# INSTRUCTIONS FOR THE TASK
Take the material below and extract the lines from the one with "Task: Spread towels" through the one with "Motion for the", word for word, without pictures.

# STORED DATA
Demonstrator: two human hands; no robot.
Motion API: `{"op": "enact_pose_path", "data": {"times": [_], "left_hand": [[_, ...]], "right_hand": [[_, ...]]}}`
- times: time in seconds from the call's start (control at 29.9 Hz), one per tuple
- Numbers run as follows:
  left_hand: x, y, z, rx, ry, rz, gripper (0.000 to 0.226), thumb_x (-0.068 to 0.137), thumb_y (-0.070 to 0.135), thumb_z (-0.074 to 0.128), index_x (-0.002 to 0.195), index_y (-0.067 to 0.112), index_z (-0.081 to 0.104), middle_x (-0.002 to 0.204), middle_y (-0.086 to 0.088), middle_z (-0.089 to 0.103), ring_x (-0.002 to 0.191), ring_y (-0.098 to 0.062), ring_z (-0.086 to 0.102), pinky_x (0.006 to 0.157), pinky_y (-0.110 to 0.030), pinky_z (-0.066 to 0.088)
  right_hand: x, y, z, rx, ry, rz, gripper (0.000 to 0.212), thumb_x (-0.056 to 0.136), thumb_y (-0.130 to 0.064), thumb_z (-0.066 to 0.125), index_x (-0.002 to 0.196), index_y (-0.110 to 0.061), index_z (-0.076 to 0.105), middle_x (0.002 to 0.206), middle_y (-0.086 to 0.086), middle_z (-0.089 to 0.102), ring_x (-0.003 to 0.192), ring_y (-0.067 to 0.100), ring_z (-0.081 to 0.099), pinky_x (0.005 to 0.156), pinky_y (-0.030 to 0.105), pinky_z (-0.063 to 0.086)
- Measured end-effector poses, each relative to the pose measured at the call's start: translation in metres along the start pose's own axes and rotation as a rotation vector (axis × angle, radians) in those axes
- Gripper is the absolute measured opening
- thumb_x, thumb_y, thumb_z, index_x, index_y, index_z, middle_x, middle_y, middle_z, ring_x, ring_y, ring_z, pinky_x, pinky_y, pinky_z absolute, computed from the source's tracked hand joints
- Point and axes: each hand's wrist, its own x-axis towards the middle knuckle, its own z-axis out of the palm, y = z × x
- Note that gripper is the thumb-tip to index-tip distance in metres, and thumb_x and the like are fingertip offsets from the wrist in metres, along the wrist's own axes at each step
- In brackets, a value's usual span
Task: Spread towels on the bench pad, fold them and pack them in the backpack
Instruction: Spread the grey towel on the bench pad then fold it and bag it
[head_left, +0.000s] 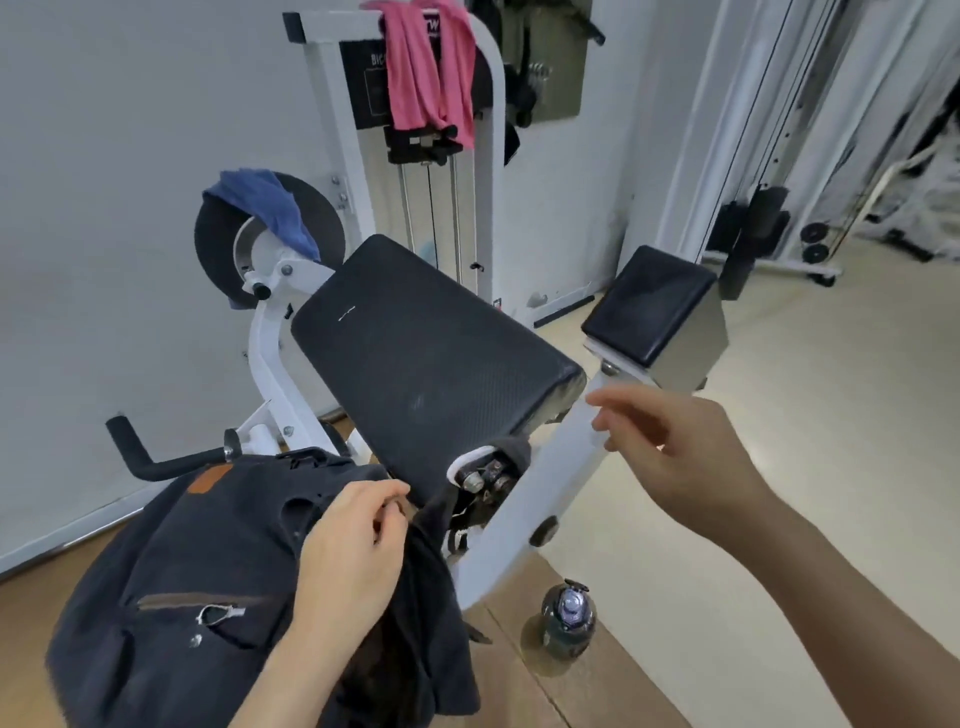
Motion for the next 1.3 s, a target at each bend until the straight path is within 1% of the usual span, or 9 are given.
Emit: {"op": "enact_pose_path", "data": {"times": [0.1, 0.23, 0.4, 0.5, 0.7, 0.87, 0.97, 1.1, 1.3], "left_hand": [[0.025, 0.069, 0.006, -0.091, -0.010, 0.143, 0.024, 0.095, 0.016, 0.052, 0.102, 0.030, 0.070, 0.089, 0.022, 0.067, 0.088, 0.003, 0.060, 0.074, -0.012, 0.044], [0.062, 0.189, 0.027, -0.155, 0.066, 0.406, 0.023, 0.093, 0.012, 0.056, 0.100, 0.028, 0.071, 0.088, 0.021, 0.068, 0.085, 0.001, 0.063, 0.073, -0.012, 0.047], [0.093, 0.340, 0.100, -0.148, 0.152, 0.556, 0.020, 0.094, 0.012, 0.057, 0.101, 0.021, 0.073, 0.086, 0.021, 0.065, 0.083, 0.000, 0.062, 0.075, -0.018, 0.051], [0.100, 0.395, 0.171, -0.090, 0.062, 0.560, 0.020, 0.091, 0.015, 0.055, 0.099, 0.022, 0.072, 0.082, 0.011, 0.069, 0.074, -0.008, 0.062, 0.072, -0.032, 0.052], [0.109, 0.409, 0.323, -0.056, -0.273, 0.188, 0.021, 0.092, 0.023, 0.049, 0.100, 0.031, 0.066, 0.071, 0.009, 0.061, 0.065, -0.008, 0.056, 0.064, -0.030, 0.042], [0.141, 0.371, 0.435, -0.146, -0.421, -0.237, 0.024, 0.086, 0.017, 0.048, 0.093, 0.027, 0.069, 0.086, 0.003, 0.068, 0.088, -0.022, 0.065, 0.078, -0.034, 0.052], [0.179, 0.347, 0.490, -0.227, -0.392, -0.426, 0.024, 0.089, 0.015, 0.048, 0.094, 0.025, 0.069, 0.097, 0.000, 0.070, 0.098, -0.023, 0.065, 0.084, -0.033, 0.052], [0.240, 0.317, 0.541, -0.254, -0.318, -0.512, 0.028, 0.093, 0.014, 0.044, 0.107, 0.022, 0.068, 0.110, 0.005, 0.068, 0.094, -0.011, 0.058, 0.075, -0.022, 0.041], [0.340, 0.256, 0.564, -0.225, -0.123, -0.731, 0.031, 0.096, 0.015, 0.042, 0.112, 0.020, 0.067, 0.118, 0.001, 0.067, 0.108, -0.020, 0.060, 0.087, -0.029, 0.049]], "right_hand": [[0.013, 0.004, -0.044, 0.151, 0.112, -0.062, 0.029, 0.093, -0.003, 0.057, 0.102, -0.027, 0.068, 0.079, -0.013, 0.070, 0.075, 0.011, 0.068, 0.069, 0.017, 0.052], [0.048, 0.039, -0.108, 0.243, 0.200, -0.112, 0.029, 0.093, -0.005, 0.059, 0.100, -0.032, 0.067, 0.081, -0.011, 0.070, 0.078, 0.013, 0.067, 0.070, 0.020, 0.052], [0.101, 0.123, -0.187, 0.334, 0.063, 0.006, 0.022, 0.090, -0.012, 0.059, 0.101, -0.030, 0.067, 0.087, -0.004, 0.073, 0.079, 0.012, 0.069, 0.077, 0.036, 0.056], [0.108, 0.185, -0.223, 0.341, -0.019, 0.148, 0.022, 0.089, -0.012, 0.058, 0.103, -0.025, 0.069, 0.088, 0.000, 0.073, 0.081, 0.017, 0.069, 0.075, 0.039, 0.057], [0.112, 0.313, -0.253, 0.673, -0.065, 0.524, 0.018, 0.090, -0.002, 0.058, 0.101, -0.011, 0.069, 0.090, 0.009, 0.075, 0.079, 0.017, 0.067, 0.076, 0.030, 0.051], [0.123, 0.405, -0.223, 0.881, -0.109, 0.813, 0.021, 0.097, -0.010, 0.052, 0.112, -0.015, 0.066, 0.106, 0.011, 0.073, 0.098, 0.023, 0.068, 0.090, 0.039, 0.053], [0.150, 0.446, -0.195, 0.897, -0.194, 0.903, 0.025, 0.099, -0.020, 0.053, 0.121, -0.026, 0.062, 0.116, 0.006, 0.068, 0.109, 0.020, 0.064, 0.096, 0.044, 0.051], [0.213, 0.491, -0.156, 0.748, -0.354, 0.873, 0.033, 0.097, -0.022, 0.056, 0.127, -0.034, 0.057, 0.124, -0.002, 0.061, 0.116, 0.013, 0.056, 0.097, 0.042, 0.049], [0.321, 0.533, -0.081, 0.513, -0.633, 0.746, 0.044, 0.095, -0.013, 0.054, 0.135, -0.030, 0.050, 0.127, 0.002, 0.056, 0.112, 0.014, 0.056, 0.091, 0.037, 0.048]]}}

# TASK RESPONSE
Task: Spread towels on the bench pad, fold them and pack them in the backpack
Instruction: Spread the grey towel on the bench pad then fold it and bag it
[head_left, +0.000s] 
Motion for the next 1.3 s, a target at each bend until the straight path is within 1% of the usual span, or 9 are given.

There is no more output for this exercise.